Between 1755 and 1762, the British authorities organized the gathering of Acadian populations in key locations to board ships and sail in convoys to various destinations (see Figure 2–34). In the last months of the year 1755 alone, 6000 Acadians, or close to half the entire population, had been deported: from the Minas Basin area, including Grand Pré, from the Pisiquid area, from Chignecto and Port Royal.
In the Minas Basin area that year, a total of 2100 Acadians were removed. This includes the removal, by late October 1755, of over 1500 Acadian children, men, and women – with children by far the largest category – from Grand Pré and nearby villages onto the transport ships. The convoy sailed out of the Minas Basin bound for Pennsylvania, Virginia, Maryland, Connecticut, and Massachusetts.
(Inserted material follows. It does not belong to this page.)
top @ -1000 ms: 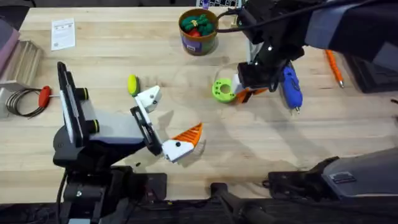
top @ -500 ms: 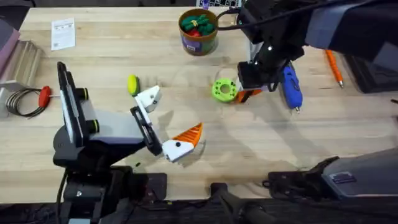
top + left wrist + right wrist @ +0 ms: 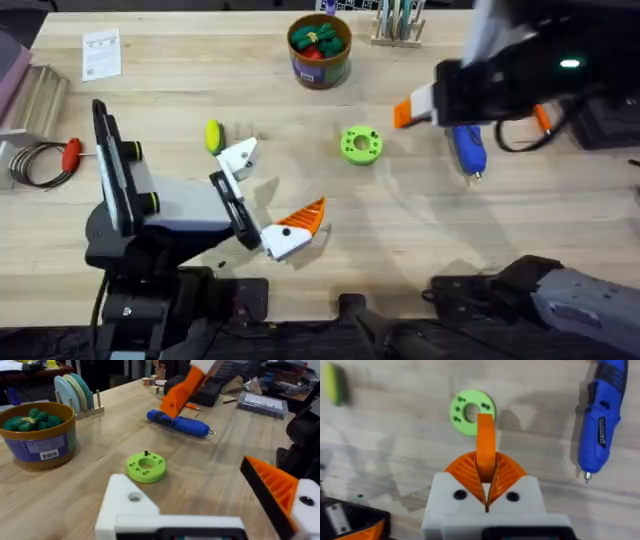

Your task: Pick up the gripper from the table and insert it into the empty holder that is missing its gripper. Then pick up a screw, insert it into the mounting hole, and use the screwdriver to tighten it. Finally, clean up the table by picking up the vegetable and placing it into the bucket.

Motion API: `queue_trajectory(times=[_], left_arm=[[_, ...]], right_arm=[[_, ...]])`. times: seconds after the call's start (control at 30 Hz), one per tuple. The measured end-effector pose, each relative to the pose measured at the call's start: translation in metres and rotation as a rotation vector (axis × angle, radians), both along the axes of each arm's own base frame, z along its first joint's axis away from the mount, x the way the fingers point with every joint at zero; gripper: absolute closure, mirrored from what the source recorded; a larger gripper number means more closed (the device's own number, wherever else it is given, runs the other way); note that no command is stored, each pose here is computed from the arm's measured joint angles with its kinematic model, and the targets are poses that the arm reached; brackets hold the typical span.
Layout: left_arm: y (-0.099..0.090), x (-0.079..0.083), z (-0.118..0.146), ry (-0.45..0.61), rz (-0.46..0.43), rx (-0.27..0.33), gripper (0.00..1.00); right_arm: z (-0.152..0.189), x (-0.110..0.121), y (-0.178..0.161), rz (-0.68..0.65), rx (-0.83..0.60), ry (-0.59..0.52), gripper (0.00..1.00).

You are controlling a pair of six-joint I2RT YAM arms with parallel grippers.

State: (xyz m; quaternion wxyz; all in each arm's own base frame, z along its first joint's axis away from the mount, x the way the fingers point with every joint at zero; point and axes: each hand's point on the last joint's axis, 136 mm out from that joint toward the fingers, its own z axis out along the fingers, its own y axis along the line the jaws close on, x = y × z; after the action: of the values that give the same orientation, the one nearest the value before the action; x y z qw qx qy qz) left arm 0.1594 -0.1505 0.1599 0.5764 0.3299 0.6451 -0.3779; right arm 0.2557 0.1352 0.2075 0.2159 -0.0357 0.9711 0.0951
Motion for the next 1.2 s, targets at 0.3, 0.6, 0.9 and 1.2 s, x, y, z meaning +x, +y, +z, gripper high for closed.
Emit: queue_trajectory(times=[0.3, 0.6, 0.9, 1.2], left_arm=[[0.000, 0.000, 0.000, 0.000, 0.000, 0.000, 0.015], [0.000, 0.000, 0.000, 0.000, 0.000, 0.000, 0.015], [0.000, 0.000, 0.000, 0.000, 0.000, 0.000, 0.015], [0.000, 0.000, 0.000, 0.000, 0.000, 0.000, 0.013]], right_arm=[[0.054, 0.004, 0.019, -0.005, 0.337, -0.303, 0.993], [0.023, 0.003, 0.012, -0.053, 0.690, -0.235, 0.993], [0.009, 0.014, 0.027, 0.062, 0.945, -0.048, 0.993], [-0.022, 0.026, 0.056, 0.322, 1.208, 0.203, 0.993]])
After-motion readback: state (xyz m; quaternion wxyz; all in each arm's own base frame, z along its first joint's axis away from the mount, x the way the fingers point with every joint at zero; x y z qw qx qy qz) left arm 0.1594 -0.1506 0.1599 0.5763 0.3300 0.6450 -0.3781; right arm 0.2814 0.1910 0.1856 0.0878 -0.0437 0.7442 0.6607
At the same time, transport ships carrying an estimated 1119 Acadian deportees from the Pisiquid area also sailed south to destinations in the Anglo-American colonies.
These ships formed a convoy as they were joined by those carrying the 1100 deportees from the Chignecto area who were destined for the southernmost colonies of the Carolinas and Georgia. In December, some 1664 Acadian men, women, and children from the Port Royal region were also deported from Annapolis Royal to the Anglo-American colonies.
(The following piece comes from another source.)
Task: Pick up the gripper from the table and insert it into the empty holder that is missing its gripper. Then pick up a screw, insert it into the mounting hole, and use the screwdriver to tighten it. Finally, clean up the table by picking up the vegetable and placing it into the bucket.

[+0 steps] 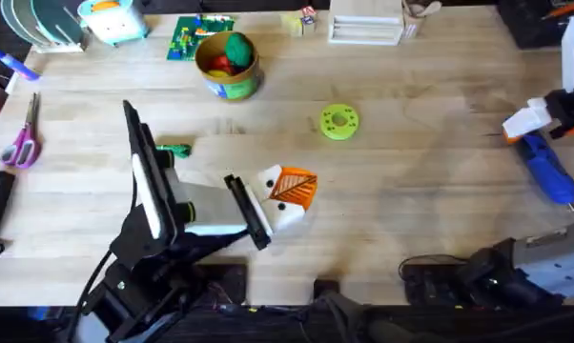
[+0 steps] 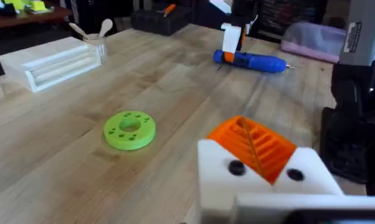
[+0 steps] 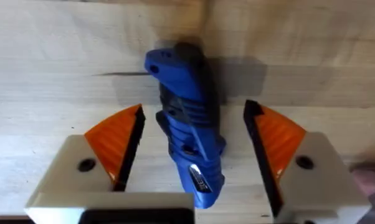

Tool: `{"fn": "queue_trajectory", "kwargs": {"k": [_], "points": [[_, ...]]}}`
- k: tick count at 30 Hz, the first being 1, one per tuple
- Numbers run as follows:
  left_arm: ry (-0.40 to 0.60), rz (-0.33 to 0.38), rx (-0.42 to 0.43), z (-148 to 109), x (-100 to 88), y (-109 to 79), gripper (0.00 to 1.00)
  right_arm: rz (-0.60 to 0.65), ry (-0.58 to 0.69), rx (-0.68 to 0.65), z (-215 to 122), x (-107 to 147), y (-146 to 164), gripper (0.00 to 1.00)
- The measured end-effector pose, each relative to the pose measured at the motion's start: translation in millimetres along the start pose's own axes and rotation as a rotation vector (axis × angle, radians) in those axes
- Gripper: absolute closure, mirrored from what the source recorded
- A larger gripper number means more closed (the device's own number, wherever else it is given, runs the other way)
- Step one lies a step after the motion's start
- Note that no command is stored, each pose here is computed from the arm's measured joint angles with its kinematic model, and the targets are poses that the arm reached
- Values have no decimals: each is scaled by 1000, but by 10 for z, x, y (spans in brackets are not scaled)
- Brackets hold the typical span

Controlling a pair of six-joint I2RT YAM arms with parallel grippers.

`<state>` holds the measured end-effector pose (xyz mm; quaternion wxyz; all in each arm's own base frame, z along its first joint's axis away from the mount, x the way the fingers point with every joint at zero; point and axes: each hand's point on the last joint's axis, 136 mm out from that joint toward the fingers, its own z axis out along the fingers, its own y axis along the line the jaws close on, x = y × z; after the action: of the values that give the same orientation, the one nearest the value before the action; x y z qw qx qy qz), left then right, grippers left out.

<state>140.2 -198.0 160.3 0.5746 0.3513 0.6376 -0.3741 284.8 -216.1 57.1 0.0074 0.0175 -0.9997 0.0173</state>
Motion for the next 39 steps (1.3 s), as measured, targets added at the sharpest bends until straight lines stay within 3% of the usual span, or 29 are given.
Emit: {"fn": "queue_trajectory", "kwargs": {"k": [5, 13, 15, 17, 20, 24, 25, 34, 39], "points": [[0, 0, 0, 0, 0, 0, 983, -17, 53, -43, 211, 85, 80, 7], [0, 0, 0, 0, 0, 0, 983, -42, 46, -32, 223, 71, 57, 46], [0, 0, 0, 0, 0, 0, 983, -45, 41, -24, 224, 58, 40, 185], [0, 0, 0, 0, -1, 0, 983, -44, 38, -15, 223, 54, 15, 392], [0, 0, 0, 0, 0, 0, 983, -46, 35, -9, 219, 48, 1, 573], [0, 0, 0, 0, 0, 0, 983, -52, 28, 0, 224, 31, -21, 951], [0, 0, 0, 0, 0, 0, 983, -50, 30, -5, 227, 34, -5, 979], [0, 0, 0, 0, 0, 0, 983, -82, 45, 3, 192, -15, 111, 978], [0, 0, 0, 0, 0, 0, 983, -35, -92, 43, -224, -197, 188, 978]]}}
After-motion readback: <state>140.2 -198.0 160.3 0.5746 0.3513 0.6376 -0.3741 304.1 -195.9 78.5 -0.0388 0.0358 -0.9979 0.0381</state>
In the years that followed, thousands more would be deported from Acadie, mainly to France, following the fall of Louisbourg in 1758. Some 4000 Acadian deportees from île Royale (Cape Breton Island) and île Saint-Jean (Prince Edward Island) were deported directly to France in the fall of 1758, as were more than 200 inhabitants from the Cape Sable area in 1758 and early 1759.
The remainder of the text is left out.